Depuis quelques temps, on le charriait dur au boulot. Ça s'était remis à lui causer d'Armstrong, mystérieusement. Il en avait naguère bavé un septennat durant, mais la retraite du Boss en 2005 avait tempéré les sept années de harcèlements, de railleries et de gaudrioles qui l'avaient immergé dans une profonde dépression. Non content d'être coupable d'aimer le vélo, il était en effet devenu, de 1999 à 2005, le réceptacle des rancœurs anti-Amrstrong - car son chef de service n'aimait certes pas le cyclisme (sport de toxicos et de pédales, mais ça on l'a déjà dit), mais en plus il détestait Armstrong à en gerber (comme si ça pouvait lui faire quelque chose…) Malo avait eu beau se défendre d'en être un supporteur, sa passion le condamnait ; en quelque sorte, il portait sa part de responsabilité dans l'humiliation annuelle de la France par l'abominé Américain.

Depuis 2005 donc, hormis quelques périodes paroxystiques (correspondant aux affaires Rasmussen, Vinokourov ou Puerto), les choses s'étaient un peu calmées. Jusqu'à ce que.
Malo faisait semblant de ne rien entendre.
Et pourtant.
Les vannes revenaient, redoublaient, insistaient. Avec toujours ce même thème, et ce même nom, que les collègues du service étaient supposés avoir oublié.
Armstrong !
Cela devenait carrément louche.
Le chef de service lui-même lui a foutu une tape inamicale dans le dos, il avait le teint jaune et l'humour aigre : « Alors, l'aut' c… de p… de s… d'Amstrong (dixit le-chef-de-service) va encore la mettre bien profond à nos p'tites pédales françaises ? J'te préviens, t'auras un gage d'une heure sup' non payée par étape qu'il gagnera. »
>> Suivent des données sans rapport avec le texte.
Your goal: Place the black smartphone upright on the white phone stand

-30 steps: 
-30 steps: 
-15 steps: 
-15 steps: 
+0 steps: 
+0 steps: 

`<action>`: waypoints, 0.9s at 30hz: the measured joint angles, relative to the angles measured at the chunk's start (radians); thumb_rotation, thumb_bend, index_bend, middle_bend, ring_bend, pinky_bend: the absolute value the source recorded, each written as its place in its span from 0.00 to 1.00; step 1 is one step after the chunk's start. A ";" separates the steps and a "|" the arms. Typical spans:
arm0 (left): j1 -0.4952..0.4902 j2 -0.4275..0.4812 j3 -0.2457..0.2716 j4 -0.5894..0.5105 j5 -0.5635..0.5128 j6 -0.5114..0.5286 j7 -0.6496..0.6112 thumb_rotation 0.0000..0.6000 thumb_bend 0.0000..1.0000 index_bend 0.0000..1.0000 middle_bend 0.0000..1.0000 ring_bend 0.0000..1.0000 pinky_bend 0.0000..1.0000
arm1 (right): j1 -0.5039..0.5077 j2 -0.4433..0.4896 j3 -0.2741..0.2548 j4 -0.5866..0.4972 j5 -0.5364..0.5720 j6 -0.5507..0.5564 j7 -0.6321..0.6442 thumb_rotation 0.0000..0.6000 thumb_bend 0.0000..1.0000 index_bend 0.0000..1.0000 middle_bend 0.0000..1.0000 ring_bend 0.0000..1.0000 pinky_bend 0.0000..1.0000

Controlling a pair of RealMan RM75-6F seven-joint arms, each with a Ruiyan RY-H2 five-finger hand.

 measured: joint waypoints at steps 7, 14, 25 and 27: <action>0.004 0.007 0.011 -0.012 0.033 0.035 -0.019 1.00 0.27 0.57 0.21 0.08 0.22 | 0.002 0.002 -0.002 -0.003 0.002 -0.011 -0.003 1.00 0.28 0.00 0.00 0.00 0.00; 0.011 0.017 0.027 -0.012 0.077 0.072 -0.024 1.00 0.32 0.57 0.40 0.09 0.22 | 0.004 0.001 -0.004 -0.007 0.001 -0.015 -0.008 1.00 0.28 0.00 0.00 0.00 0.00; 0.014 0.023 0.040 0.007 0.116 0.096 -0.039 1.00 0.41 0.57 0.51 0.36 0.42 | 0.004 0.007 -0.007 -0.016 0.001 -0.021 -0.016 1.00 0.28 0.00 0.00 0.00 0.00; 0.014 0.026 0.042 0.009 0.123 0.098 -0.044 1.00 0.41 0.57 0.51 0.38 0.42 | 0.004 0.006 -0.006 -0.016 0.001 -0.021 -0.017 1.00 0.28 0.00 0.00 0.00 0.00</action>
Il a craqué la toiture, le chef, maugréait Malo en rentrant discrètement chez lui. Ça l'obsède. Doit être secrètement amoureux d'Armstrong. Il a beau dire, moi je pense qu'il est nostalgique. Un retour d'Armstrong, voilà de quoi il rêve, le chef. Non, mais c'est vrai, qu'est-ce qui lui prend ? Pourquoi que ? Qui que quoi ? Non mais. Ça fait plus de trois ans. Et puis là comme ça. Et tout le monde avec ça.

Le problème, c'est que.

Malo a eu un déclic ce samedi soir. Il récupérait son courrier et le sachet de ronron gélifié que sa voisine du troisième lui glissait quotidiennement dans la boîte à lettres, lorsqu'une voix souffla derrière lui :
-    Croyez qu'il va gagner cette année, le Ricain ?
-    Vous m'avez fait peur, Madame la Concierge (on l'appelait ainsi), de qui voulez-vous parler ? Je ne savais pas que vous vous intéressiez au Tour de France.
-    Ma foi non. Pas plus qu'à la pluie et au beau temps. Mais ça fait causer.
-    Oui, oui, bonne soirée, alors.
Mais Malo se ravisa, il y eut comme un doute qui s'insinua dans les petites rouages de sa cervelle de distrait.
-    De qui vouliez-vous parler à l'instant, Madame la Concierge ? Le Ricain… Vous voulez dire : Leipheimer ?
-    L'ail paille meurt ?
-    Ou Landis ?
-    Laine dix ? Ma foi, je vous cause d'Amstrong moi (dixit Madame-la-Concierge aussi)

Le problème c'est que. Et oui voilà. Parce qu'enfin. Ah mais ça suffit quoi. La Concierge, elle ne connaît pas le chef de service après tout. C'est une machination. Ou quoi ? Alors !

Alors, Malo a composé un numéro de téléphone. Et quand j'ai décroché, il a chuchoté :
-    J'ai un truc à te dire. Paraît que. Mais j'en sais pas plus hein. Mais ça concorde. Voilà. Il se murmure que…
Et il a chuchoté tellement que je n'ai pas été sûr de bien comprendre.